Kadın veya erkek rolleri sosyal, biyolojik, psikolojik ve hatta ekonomik şartlardan etkilenerek uzun bir yolculuk sonunda oluşur aslında. Bu yolculukta genç kızlar, genç erkekler cinsel benliklerini keşfetmeye, kendilerine “yakışan” bir kimlik oluşturmaya gayret ederler.

“Kendini nasıl tanıtırsın” diye sorduğunuzda insanlar değişik açılardan tanıtırlar kendilerini. Kimisi mesleğinden söz eder, kimisi anne olduğundan. “Kendim” kavramı yıllarca süren bir yolculuk sonunda, etrafın da şekillendirmesiyle oluşmuştur. Kendimizi düşünürken, “kendim” içinde, rollerimizin, duygularımızın, statümüzün zenginleştirdiği birçok ben olduğunu, sadece bir tane “ben” olmadığını fark edebiliriz. “Anne ben,” “evlat ben,” “arkadaş ben,” “kızgın ben,” “sevecen ben,” “kıskanç ben,” “çocuk ben”…Genç kadınlara “kendini nasıl tanıtırsın” diye sorulduğunda, bu “ben”lerin arasında en cılız ses genellikle “kadın ben” den çıkar… Çünkü “kadın ben” saklanmıştır. Kadın ben’in ihtiyaçları, ilgileri, istekleri “etraf” tarafından onay görmemiş ve bu nedenle ortadan kaldırılmıştır. Çünkü “kadın ben” konuşacak olsa, izin verilse, özgür bırakılsa, sadece “etraf” değil, diğer benler de onu itip kakmaya, aşağılamaya başlayacaktır.

Kişinin benliği oluşurken, başkaları tarafından kabul görmeyen davranışlar, duygular ya en derinlerde saklanır ya da ortadan kaybolmalıdır. Eğer kızgınlık etrafınızda tolere edilen bir duygu değilse, örneğin, kızgın değilmiş gibi davranmayı öğrenirsiniz. Kızgınlığınızı bastırırsınız. Cinsel duygular, yasaksa, konuşulmasına, ifadesine izin verilmezse, cinsel duygularınız, heyecanlarınız yokmuş gibi davranmaya zorlanırsınız.

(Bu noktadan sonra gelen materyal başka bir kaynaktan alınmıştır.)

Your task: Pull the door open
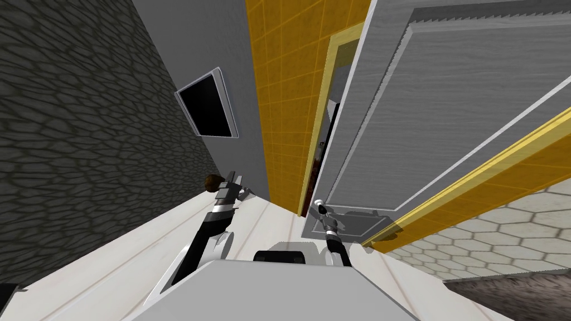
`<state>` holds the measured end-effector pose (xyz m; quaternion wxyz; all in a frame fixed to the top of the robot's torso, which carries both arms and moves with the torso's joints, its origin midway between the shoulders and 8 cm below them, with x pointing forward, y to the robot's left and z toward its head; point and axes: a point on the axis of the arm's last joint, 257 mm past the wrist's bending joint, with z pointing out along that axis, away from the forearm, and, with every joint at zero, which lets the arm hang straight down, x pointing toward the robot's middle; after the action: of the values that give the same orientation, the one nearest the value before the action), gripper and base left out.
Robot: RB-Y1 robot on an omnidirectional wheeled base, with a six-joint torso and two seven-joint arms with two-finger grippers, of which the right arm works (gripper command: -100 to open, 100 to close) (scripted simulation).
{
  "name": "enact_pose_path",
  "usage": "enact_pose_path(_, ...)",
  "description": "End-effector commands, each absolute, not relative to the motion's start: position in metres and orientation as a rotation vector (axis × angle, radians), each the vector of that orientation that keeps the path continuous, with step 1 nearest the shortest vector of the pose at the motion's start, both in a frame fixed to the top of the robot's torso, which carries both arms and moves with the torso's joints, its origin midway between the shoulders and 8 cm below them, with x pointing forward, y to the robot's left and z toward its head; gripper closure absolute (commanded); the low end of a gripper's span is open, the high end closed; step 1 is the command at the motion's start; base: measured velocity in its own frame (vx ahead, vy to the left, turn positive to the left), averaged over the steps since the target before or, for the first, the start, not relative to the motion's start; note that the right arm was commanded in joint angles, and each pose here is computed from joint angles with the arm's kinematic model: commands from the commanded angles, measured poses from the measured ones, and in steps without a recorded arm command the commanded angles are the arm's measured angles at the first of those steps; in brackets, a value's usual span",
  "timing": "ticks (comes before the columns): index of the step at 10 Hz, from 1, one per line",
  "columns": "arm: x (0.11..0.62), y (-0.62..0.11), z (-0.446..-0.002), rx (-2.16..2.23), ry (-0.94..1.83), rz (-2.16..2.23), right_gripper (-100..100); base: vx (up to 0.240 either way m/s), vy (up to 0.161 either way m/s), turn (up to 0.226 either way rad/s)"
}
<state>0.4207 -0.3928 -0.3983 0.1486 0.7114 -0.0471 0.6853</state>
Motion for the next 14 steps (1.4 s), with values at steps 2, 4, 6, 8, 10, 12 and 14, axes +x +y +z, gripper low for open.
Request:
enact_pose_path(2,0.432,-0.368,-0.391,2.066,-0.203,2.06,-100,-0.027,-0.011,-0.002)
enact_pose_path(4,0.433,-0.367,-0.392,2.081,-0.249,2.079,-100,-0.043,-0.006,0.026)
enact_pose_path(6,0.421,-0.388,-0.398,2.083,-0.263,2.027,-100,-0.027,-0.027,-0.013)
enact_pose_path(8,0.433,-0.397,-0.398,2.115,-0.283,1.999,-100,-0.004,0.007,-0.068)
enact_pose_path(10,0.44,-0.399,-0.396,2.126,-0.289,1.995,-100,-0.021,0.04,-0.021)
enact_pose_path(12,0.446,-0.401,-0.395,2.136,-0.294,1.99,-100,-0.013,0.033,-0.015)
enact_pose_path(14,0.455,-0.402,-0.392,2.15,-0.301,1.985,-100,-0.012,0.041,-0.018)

Pek çok genç kız, cinsel benliklerini, kadın kimliklerini oluşturmaya çalışırken, düz bir çizginin üzerinde en negatif tarafa “hafif kadın”ı, diğer ucuna da “erkek gibi kadın”ı koyup, öğrendikleri doğrular ve yanlışlar ışığında kendilerine bu çizgi üzerinde bir yer ararlar. Seçim sanki kaçınılmazdır. “Hafif kadın olamayacağıma göre, erkek gibi kadın olmalıyım.” Bu karar, toplum tarafından onaylansa da kişinin psikolojik sağlığı için çok sakıncalıdır. Çünkü bu kararı destekleyen inançlar tehlikelidir: Kadın ne kadar cinselliğinden uzak olursa, ne kadar az elbise giyerse, ne kadar az güzel olur, ne kadar az erkeklerin ilgisini çekerse, ne kadar az seks isterse, ne kadar az cilve yapar, ne kadar az KADIN olursa, o kadar iyi…


Başkalarının onaylaması, kişiliğin kabul görmesi için gerçek ihtiyaçlardan, duygulardan uzaklaşır, başkalarına saygılı olmak uğruna en büyük saygısızlığı kendinize yaparsınız. Gerçek benliğinizden, kadınlığınızdan uzaklaşırsınız.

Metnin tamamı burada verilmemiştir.